O tempo fatiado em fatias fininhas. Que fazer?

Depois foi esse sonho estranho do qual tentei acordar inúmeras vezes, sem sucesso. Mas estranheza não é propriamente uma novidade.

Uma lista de objetos ao alcance da mão. Uma coleção de tarefas para a qual não basta apenas vontade, mas um esforço genuíno que chegue ao outro lado.

Não carece ter medo a esta hora. Nem sono. Nem fome. Mas tenho medo, sono e fome.

Uma ideia de felicidade. Uma esquina. Final de tarde. O trânsito louco passando na avenida, aquele mar de buzina e calor que vem de baixo pra cima. A gente para. Senta. E divide um pastel.

Tanto tempo. Agora, é como se dormisse. Eu volto e procuro a trilha derradeira. Depois dela, não sei como ficou. Se é que ficou.

Houve outro sonho, este mais estranho ainda. Não lembro nada.

Tenho esquecido cada vez com mais frequência.

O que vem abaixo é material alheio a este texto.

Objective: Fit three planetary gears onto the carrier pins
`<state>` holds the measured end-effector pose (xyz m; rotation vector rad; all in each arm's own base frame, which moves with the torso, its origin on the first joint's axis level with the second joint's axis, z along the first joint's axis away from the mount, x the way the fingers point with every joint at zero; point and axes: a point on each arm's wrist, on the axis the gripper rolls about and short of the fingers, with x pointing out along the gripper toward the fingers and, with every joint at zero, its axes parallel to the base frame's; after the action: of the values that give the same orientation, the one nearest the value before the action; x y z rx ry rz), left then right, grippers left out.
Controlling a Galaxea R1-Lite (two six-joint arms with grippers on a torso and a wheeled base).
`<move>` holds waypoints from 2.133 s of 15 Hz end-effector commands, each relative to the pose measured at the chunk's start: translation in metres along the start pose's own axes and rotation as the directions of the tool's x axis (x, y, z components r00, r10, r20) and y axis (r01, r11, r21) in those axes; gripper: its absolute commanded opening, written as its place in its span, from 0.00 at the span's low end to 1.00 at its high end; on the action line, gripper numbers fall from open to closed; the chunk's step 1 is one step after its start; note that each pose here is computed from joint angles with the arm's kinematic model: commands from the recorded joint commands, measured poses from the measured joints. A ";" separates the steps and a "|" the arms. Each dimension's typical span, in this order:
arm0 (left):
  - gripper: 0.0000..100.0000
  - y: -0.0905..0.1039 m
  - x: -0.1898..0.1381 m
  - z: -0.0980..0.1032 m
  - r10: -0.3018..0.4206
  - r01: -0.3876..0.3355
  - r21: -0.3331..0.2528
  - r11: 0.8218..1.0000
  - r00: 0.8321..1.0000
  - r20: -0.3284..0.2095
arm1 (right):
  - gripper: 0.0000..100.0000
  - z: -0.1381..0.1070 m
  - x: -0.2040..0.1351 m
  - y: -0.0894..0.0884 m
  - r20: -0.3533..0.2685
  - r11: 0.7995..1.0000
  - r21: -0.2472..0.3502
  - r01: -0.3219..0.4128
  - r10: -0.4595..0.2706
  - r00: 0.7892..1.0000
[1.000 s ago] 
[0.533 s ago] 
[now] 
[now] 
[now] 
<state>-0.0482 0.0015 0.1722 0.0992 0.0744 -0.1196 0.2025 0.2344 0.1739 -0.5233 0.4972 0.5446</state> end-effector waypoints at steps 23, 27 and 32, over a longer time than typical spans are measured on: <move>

Fico na dúvida se salto linhas ou se mantenho o fôlego. Sempre tentei ser um escafandrista. Mergulhava na bacia e cronometrava tudo. Fôlego curto.

Treinei um mês na pia do banheiro. Melhorei o tempo. Aguentava bastante debaixo d’água.

Estranhezas.

O nome das coisas não é a coisa em si. A coisa em si é a coisa sem o nome. Não nomeada, a coisa atende a qualquer chamado.

Digo coisa por falta de nome. Poderia ser qualquer um. 

É estranho chamar pelo nome o que não tem nome. Ou aquilo para o qual o nome é pouco mais do que uma mancha, uma fumaça.

Escrever apenas pela compulsão de escrever. Pela graça de estar ali, no meio das palavras, decifrando a montanha logo adiante, vendo sem ser visto.